Category Archives: NFS

Adding a RAMDISK as SLOG ZIL to ZFS

If you use ZFS with spinning drives and you share iSCSI, you will need to use a SLOG device for ZIL otherwise you’ll see your iSCSI connections interrupted.

What is a ZIL?

  • ZIL: Acronym for ZFS Intended Log. Logs synchronous operations to disk
  • SLOG: Acronym for (S)eperate (LOG) Device

In ZFS Data is first written and stored in-memory, then it’s flushed to drives. This can take 10 seconds normally, a bit more in certain occasions.

So without SLOG it can happen that if a power loss occurs, you may loss the last 10 seconds of Data submitted.
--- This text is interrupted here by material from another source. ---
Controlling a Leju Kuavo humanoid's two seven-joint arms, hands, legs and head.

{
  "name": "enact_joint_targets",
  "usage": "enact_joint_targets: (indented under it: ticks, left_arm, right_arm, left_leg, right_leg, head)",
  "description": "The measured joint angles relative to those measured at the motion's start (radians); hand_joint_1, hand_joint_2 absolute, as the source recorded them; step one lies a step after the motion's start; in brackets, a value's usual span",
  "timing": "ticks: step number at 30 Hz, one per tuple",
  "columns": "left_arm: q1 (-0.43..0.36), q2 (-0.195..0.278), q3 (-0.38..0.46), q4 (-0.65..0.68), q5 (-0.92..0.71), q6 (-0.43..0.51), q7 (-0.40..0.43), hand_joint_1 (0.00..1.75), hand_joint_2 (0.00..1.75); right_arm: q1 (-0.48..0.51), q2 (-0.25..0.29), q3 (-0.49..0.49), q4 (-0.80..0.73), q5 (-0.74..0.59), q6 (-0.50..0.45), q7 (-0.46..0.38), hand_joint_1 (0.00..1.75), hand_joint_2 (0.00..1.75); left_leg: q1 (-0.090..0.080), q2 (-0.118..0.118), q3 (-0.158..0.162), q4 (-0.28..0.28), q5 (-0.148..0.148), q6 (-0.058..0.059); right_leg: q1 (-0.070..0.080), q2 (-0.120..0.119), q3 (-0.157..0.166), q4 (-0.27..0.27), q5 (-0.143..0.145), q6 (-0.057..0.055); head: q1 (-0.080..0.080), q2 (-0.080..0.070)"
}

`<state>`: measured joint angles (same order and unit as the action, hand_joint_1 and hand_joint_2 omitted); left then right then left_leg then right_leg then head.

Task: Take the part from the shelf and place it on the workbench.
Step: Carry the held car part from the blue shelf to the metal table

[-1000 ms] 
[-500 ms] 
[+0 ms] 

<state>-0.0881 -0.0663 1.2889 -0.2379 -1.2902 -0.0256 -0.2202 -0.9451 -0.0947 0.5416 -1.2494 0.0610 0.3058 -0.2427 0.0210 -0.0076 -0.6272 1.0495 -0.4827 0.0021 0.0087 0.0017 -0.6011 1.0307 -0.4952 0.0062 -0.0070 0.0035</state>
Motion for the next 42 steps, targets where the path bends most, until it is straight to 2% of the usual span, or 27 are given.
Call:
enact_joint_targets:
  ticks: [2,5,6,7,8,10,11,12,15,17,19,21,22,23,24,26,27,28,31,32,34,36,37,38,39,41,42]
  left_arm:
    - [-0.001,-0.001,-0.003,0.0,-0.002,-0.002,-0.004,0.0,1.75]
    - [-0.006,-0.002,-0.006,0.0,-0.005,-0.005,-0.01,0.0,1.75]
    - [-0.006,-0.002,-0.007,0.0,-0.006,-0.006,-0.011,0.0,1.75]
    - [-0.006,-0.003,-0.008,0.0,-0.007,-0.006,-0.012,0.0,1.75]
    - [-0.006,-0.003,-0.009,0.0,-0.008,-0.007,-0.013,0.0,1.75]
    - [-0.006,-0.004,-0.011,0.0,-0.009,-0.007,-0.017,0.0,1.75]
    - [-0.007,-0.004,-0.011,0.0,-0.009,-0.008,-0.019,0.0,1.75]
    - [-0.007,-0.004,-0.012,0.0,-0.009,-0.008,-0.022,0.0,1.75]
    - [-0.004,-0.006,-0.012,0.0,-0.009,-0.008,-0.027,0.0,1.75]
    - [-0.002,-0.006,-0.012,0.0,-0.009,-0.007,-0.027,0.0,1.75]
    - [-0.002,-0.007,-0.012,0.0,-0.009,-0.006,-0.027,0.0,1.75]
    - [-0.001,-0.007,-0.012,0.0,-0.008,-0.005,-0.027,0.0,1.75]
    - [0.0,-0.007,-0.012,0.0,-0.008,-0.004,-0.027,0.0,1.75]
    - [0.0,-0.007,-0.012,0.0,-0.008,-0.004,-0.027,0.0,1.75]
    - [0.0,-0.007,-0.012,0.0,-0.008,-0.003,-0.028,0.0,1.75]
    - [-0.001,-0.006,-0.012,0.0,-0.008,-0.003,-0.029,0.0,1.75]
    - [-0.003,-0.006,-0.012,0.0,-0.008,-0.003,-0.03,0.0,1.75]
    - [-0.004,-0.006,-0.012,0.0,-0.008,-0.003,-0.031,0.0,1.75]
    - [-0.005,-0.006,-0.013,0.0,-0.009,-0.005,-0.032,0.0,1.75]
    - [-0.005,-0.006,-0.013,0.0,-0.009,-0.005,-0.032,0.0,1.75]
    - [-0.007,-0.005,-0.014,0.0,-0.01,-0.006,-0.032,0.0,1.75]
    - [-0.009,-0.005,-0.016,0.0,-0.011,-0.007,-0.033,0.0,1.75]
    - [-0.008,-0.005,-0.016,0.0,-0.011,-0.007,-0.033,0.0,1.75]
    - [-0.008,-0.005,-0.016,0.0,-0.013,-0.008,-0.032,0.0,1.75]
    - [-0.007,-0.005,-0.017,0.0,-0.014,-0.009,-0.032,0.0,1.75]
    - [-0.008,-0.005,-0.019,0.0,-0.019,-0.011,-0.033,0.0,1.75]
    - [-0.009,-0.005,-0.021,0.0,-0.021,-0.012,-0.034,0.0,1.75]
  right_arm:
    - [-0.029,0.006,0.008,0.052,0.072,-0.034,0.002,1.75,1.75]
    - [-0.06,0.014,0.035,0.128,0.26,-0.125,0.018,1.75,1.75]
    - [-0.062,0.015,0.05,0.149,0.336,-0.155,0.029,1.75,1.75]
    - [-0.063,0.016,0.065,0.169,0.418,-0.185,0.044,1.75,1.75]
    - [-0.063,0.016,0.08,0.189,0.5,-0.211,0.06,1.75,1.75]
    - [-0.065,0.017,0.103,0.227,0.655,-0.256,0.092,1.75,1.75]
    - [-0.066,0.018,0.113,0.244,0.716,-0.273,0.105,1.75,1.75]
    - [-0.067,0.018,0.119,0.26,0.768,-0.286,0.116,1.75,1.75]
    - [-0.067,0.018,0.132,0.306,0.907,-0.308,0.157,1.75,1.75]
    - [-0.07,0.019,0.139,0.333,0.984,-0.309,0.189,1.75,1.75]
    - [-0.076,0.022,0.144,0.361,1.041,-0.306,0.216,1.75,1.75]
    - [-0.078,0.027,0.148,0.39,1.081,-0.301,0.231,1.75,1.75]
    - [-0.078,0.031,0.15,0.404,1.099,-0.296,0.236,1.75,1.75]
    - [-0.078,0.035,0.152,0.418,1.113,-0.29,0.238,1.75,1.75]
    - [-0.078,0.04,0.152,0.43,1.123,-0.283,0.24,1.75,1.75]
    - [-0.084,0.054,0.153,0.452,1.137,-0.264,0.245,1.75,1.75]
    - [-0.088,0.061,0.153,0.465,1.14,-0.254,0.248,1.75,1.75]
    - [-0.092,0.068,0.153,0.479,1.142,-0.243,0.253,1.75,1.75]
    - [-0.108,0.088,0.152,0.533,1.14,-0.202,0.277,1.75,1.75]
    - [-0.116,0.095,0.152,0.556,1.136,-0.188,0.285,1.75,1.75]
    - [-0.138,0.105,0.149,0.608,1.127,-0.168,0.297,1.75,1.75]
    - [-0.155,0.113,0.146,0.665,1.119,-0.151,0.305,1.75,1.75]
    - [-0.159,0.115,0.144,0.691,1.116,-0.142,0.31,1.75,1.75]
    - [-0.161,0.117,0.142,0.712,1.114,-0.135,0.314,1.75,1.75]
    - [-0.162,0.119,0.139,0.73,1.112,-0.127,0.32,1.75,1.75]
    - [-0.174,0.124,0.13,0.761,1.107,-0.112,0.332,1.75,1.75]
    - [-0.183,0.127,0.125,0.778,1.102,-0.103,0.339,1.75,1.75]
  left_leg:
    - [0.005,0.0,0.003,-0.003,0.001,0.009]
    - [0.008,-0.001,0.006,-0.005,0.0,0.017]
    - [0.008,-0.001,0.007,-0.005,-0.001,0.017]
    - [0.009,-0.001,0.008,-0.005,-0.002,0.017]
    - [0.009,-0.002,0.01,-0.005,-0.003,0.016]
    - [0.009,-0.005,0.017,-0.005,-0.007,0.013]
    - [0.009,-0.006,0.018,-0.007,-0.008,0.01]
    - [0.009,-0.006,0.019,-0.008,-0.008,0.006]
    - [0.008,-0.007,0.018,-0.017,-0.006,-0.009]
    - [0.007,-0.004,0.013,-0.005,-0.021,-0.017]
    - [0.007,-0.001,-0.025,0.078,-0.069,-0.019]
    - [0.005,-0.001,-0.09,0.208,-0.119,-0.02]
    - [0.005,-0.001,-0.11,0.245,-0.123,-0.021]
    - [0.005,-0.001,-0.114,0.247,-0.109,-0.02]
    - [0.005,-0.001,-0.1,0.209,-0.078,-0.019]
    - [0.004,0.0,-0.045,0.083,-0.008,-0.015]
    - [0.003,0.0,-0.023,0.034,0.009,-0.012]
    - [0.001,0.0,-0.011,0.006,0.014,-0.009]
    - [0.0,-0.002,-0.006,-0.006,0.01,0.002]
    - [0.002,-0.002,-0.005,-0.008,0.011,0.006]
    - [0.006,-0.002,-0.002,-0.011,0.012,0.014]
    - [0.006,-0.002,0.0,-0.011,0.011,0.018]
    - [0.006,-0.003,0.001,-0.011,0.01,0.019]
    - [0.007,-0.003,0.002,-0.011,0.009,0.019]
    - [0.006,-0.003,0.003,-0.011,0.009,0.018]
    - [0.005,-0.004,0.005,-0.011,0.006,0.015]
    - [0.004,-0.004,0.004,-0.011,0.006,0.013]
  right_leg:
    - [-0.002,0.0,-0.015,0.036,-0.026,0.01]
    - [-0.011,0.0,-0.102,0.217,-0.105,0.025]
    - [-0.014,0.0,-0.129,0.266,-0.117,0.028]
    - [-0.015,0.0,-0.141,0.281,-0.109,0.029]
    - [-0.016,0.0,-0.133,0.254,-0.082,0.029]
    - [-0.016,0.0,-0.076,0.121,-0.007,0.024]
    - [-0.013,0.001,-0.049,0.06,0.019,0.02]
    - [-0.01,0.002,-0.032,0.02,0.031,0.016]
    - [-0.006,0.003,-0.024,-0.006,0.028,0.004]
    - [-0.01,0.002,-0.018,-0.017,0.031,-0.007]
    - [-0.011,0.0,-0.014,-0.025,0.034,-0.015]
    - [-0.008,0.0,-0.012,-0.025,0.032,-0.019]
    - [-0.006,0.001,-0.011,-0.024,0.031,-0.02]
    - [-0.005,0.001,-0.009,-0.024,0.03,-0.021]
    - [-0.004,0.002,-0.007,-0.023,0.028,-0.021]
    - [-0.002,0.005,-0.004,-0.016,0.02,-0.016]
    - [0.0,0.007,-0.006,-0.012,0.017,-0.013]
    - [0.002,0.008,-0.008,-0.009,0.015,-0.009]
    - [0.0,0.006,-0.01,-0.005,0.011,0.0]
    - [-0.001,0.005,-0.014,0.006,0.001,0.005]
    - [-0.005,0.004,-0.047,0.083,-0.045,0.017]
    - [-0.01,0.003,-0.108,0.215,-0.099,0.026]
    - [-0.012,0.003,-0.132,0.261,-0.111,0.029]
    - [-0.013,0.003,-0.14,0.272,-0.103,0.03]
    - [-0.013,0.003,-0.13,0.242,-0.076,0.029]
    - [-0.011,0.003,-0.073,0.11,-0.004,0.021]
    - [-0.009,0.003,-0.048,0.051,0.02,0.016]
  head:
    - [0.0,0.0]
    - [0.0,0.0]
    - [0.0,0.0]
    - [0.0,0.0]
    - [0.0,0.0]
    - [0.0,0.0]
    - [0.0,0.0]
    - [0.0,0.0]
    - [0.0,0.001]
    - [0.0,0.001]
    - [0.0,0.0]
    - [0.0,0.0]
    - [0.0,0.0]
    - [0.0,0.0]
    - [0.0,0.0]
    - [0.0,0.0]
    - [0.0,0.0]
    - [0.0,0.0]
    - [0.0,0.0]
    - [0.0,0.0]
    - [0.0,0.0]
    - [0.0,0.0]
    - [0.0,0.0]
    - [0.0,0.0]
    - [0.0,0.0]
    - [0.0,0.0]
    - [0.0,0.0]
The SLOG device brings security that if there is a power loss, after remounting the pool, the information in the SLOG, acknowledged to iSCSI clients, is not lost and flushed to the Hard drives conforming the pool. Basically this device keeps the writings that come from network and flushes to the Hard drives and then clears this data from the SLOG.

The SLOG also allows ZFS to sort how the transactions will be written, to do in a more efficient way.

Normally I’m describing configurations with a fast device for SLOG ZIL, like one or a pair of NVMe drive or SAS SSD, most commonly in mirror a pool of 12 HDD drives or more SAS preferentially, maybe SATA, with 14TB or more each.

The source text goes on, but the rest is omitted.